Abstract

Previous studies have shown the association of the Cyclin D1 (CCND1) G870A polymorphism with glioma risk, but the findings are inconsistent and inconclusive. To shed some light on the findings across individual studies and acquire a quantitative assessment of this association, we conducted a meta-analysis of all published case-control studies thus far. Four independent studies with a total of 690 cases and 1,014 controls were identified after a systematic search of the PubMed, Embase, Web of Science, and Wanfang databases. The strength of the association between the CCND1 G870A polymorphism and glioma risk was estimated by the pooled odds ratios (ORs) with 95 % confidence intervals (95 %CIs). Subgroup analysis by ethnicity was also performed.
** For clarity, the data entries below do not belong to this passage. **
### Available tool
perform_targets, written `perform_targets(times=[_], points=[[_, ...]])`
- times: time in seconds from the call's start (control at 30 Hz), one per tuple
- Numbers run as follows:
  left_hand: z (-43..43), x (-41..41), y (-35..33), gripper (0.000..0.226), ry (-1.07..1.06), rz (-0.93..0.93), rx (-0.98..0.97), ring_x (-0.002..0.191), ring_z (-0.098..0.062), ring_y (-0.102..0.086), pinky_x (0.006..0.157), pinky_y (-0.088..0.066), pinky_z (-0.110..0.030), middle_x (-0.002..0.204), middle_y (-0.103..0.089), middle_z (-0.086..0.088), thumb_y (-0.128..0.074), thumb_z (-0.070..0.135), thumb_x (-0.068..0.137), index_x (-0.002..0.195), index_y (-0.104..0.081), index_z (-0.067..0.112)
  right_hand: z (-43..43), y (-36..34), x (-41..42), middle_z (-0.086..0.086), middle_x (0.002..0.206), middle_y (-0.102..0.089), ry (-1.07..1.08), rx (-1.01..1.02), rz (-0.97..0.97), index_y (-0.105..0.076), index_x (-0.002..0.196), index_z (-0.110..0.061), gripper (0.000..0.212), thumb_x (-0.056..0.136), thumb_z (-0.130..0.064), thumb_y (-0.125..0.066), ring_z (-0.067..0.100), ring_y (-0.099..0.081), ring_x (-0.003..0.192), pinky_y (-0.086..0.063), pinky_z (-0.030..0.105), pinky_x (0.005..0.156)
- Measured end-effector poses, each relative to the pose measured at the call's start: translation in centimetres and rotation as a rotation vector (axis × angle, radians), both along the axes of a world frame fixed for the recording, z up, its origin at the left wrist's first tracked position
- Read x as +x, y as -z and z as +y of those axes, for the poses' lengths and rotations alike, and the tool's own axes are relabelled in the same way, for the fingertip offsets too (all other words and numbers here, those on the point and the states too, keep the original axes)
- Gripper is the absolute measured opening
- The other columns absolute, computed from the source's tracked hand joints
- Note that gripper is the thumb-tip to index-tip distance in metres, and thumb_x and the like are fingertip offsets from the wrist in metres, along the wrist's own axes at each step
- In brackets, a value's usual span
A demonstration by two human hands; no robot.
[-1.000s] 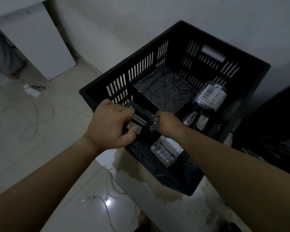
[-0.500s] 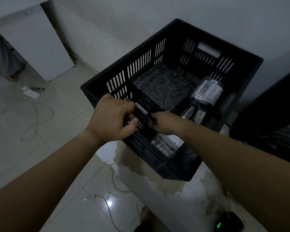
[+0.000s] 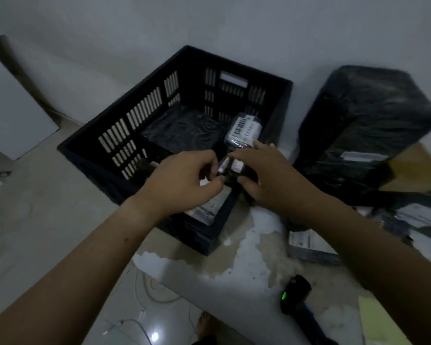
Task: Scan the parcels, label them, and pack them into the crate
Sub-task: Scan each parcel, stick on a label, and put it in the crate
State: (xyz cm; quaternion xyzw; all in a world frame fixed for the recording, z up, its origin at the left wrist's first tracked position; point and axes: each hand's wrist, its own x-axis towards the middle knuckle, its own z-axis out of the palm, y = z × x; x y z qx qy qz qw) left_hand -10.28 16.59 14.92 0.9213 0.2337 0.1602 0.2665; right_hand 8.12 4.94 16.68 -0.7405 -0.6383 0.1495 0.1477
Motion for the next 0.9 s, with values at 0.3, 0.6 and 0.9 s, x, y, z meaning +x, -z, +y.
perform_targets(times=[0.3,0.6,0.9], points=[[-14.3,7.6,3.0,0.011,0.286,-0.144,-0.057,0.081,-0.008,-0.057,0.073,-0.046,-0.034,0.085,-0.059,0.010,-0.060,0.032,0.088,0.089,-0.060,0.021,-22.1,2.5,5.8,-0.029,0.143,-0.034,0.416,-0.008,0.246,-0.034,0.146,-0.043,0.056,0.096,-0.034,-0.059,-0.020,-0.024,0.126,-0.031,0.016,0.103],[-27.8,12.0,12.3,0.008,0.351,0.101,-0.398,0.087,-0.003,-0.058,0.070,-0.043,-0.019,0.094,-0.061,0.015,-0.056,0.029,0.086,0.092,-0.060,0.026,-40.4,10.4,7.5,-0.023,0.145,-0.042,0.684,-0.191,0.466,-0.034,0.148,-0.040,0.061,0.094,-0.036,-0.062,0.000,-0.038,0.135,-0.033,0.020,0.103],[-34.8,16.0,17.0,0.029,0.251,0.294,-0.547,0.113,0.008,-0.044,0.085,-0.031,0.004,0.130,-0.047,0.011,-0.059,0.015,0.097,0.119,-0.050,0.031,-46.9,15.8,10.4,-0.016,0.142,-0.046,0.708,-0.309,0.694,-0.033,0.145,-0.040,0.057,0.095,-0.038,-0.060,0.008,-0.042,0.133,-0.041,0.025,0.098]])
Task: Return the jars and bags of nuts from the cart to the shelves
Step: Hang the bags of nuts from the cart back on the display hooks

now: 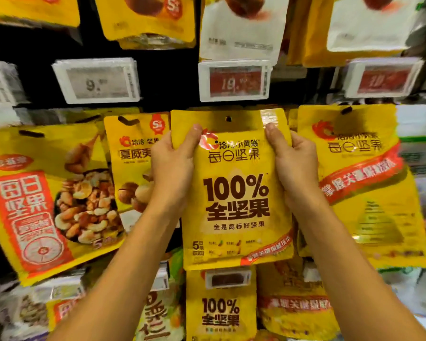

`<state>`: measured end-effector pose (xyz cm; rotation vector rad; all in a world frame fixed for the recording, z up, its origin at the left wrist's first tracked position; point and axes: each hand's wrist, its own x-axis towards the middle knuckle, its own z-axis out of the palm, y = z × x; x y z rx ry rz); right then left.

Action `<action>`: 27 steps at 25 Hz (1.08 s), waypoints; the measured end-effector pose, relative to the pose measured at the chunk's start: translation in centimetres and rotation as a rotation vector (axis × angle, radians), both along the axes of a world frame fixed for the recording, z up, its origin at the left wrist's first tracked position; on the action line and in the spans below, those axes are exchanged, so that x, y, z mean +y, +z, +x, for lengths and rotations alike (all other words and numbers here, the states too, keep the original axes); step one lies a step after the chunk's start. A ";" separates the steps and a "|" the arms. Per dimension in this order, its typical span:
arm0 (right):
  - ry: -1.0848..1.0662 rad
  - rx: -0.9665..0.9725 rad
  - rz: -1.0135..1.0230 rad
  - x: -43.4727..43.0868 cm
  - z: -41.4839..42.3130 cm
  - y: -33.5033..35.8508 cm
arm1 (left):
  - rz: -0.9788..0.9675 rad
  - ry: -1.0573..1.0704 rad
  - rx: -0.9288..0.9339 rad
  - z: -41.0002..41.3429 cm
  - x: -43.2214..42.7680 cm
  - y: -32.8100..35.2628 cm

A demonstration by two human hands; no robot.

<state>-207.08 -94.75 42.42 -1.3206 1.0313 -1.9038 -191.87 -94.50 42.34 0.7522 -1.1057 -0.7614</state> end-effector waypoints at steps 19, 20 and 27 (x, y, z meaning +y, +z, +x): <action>-0.294 0.595 -0.456 2.2 5.9 -10.6 | 0.084 0.343 -0.346 6.6 5.0 -8.9; -0.136 0.600 -0.440 3.8 7.5 -12.3 | 0.121 0.313 -0.296 8.0 7.6 -10.1; 0.878 0.642 0.058 21.4 25.7 -23.2 | 0.590 0.789 0.137 20.2 32.0 -22.3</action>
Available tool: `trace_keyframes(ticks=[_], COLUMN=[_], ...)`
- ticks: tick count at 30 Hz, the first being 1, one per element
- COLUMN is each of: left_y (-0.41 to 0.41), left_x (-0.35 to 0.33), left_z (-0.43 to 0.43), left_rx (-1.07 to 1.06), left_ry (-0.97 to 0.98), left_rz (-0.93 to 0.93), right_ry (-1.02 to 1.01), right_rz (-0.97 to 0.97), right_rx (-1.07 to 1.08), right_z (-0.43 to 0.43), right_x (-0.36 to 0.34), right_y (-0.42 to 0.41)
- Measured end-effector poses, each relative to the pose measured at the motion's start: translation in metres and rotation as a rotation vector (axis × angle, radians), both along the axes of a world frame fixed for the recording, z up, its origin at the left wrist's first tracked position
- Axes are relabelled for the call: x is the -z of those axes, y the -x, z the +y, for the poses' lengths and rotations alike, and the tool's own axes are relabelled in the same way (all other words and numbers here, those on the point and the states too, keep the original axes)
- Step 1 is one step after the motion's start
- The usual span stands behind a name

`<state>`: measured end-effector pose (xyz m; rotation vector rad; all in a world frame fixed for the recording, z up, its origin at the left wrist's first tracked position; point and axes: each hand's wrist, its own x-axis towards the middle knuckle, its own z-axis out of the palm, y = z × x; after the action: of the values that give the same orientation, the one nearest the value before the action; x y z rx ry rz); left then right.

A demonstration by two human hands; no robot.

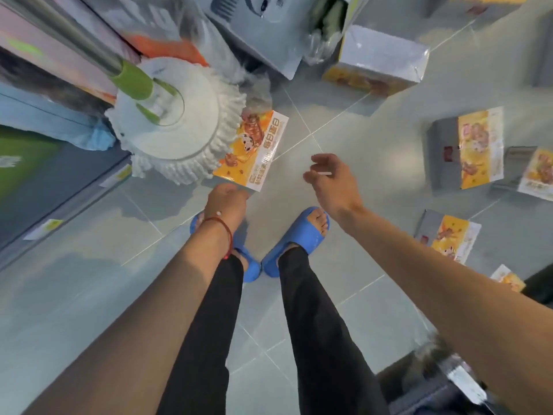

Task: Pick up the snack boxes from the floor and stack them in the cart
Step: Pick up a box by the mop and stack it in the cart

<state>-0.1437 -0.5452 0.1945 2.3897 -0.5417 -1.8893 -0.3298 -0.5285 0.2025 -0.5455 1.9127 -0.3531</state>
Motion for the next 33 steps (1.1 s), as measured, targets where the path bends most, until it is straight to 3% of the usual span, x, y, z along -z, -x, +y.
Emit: trace_keyframes(ticks=[8,14,19,26,33], left_y=[-0.010,-0.013,-0.009,-0.011,-0.020], left_x=[0.137,0.216,0.244,0.261,0.244], left_z=[-0.019,-0.023,-0.024,-0.027,-0.021], left_rx=[-0.088,-0.271,-0.450,-0.469,-0.498], left_ry=[-0.068,-0.062,-0.051,-0.068,0.033], left_rz=[-0.105,-0.167,-0.010,0.135,0.027], right_ry=[0.082,0.149,0.177,0.117,0.011], right_rz=[0.113,0.147,0.176,0.099,0.114], right_rx=[-0.287,-0.424,-0.476,-0.405,-0.322], right_z=[-0.051,-0.074,-0.087,-0.113,-0.094], right_x=[0.139,0.212,0.251,0.270,0.256], right_y=[-0.013,-0.017,-0.012,-0.012,-0.009])
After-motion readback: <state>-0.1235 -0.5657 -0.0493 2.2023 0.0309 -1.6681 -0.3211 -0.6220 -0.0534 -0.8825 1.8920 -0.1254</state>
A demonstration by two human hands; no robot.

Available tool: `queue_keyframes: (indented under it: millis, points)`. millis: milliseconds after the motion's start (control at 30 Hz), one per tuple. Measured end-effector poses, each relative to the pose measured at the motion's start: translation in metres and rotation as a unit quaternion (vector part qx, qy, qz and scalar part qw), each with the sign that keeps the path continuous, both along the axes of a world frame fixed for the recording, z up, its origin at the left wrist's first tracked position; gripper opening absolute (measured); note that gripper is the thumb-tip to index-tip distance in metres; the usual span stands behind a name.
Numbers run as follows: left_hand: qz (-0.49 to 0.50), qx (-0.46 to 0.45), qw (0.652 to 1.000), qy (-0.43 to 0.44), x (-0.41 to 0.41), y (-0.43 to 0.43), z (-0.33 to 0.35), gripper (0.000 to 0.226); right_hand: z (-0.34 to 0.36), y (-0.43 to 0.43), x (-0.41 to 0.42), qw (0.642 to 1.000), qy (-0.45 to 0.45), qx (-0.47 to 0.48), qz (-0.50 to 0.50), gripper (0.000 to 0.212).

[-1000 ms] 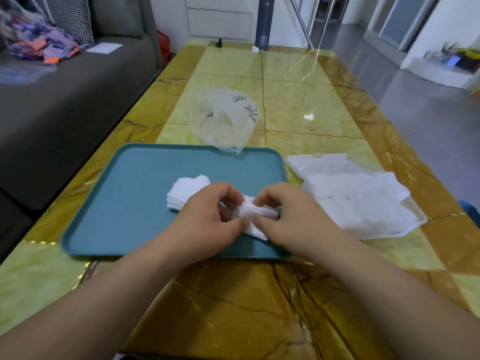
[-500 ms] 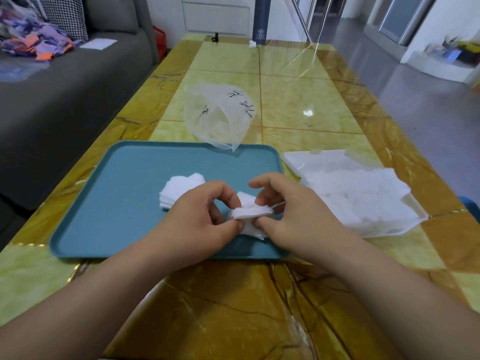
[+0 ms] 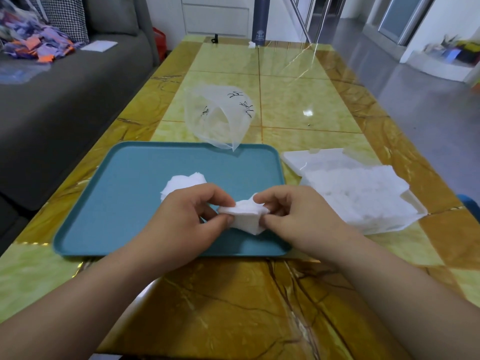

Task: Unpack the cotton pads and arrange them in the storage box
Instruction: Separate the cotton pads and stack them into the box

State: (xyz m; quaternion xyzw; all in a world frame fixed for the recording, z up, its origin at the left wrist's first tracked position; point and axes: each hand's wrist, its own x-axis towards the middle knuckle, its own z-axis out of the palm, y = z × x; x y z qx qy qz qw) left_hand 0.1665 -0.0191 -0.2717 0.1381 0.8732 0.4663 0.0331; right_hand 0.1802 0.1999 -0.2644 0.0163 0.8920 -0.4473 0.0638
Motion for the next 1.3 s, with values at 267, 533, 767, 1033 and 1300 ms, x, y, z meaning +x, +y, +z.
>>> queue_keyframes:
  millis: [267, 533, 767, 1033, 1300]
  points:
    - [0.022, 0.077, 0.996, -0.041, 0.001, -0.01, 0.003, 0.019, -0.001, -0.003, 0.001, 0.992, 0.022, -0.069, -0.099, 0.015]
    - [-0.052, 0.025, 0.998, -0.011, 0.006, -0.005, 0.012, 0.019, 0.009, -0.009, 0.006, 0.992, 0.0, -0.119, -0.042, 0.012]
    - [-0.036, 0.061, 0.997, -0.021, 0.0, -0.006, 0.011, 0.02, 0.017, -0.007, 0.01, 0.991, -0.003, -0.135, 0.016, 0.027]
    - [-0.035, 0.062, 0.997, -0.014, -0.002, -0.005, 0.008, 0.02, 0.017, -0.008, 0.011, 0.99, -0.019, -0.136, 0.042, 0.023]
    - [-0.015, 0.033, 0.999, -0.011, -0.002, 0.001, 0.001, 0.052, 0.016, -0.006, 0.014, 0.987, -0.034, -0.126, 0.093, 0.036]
Overall, a statistically significant association was found between the CCND1 G870A polymorphism and glioma risk in three genetic models (ORA vs. G = 1.178, 95 %CI 1.025-1.354, P OR = 0.021; ORAA vs. GG = 1.328, 95 %CI 1.007-1.750, P OR = 0.045; ORAA + AG vs. GG = 1.253, 95 %CI 1.006-1.516, P OR = 0.044). In subgroup analysis, the pooled ORs suggested that the CCND1 G870A polymorphism was associated with an increased risk of glioma in Caucasians under the heterozygote and dominant genetic models (ORAG vs. GG = 1.329, 95 %CI 1.001-1.766, P OR = 0.049; ORAA + AG vs. GG = 1.332, 95 %CI 1.019-1.740, P OR = 0.036). The meta-analysis suggests that the CCND1 G870A polymorphism is a risk factor for the development of glioma.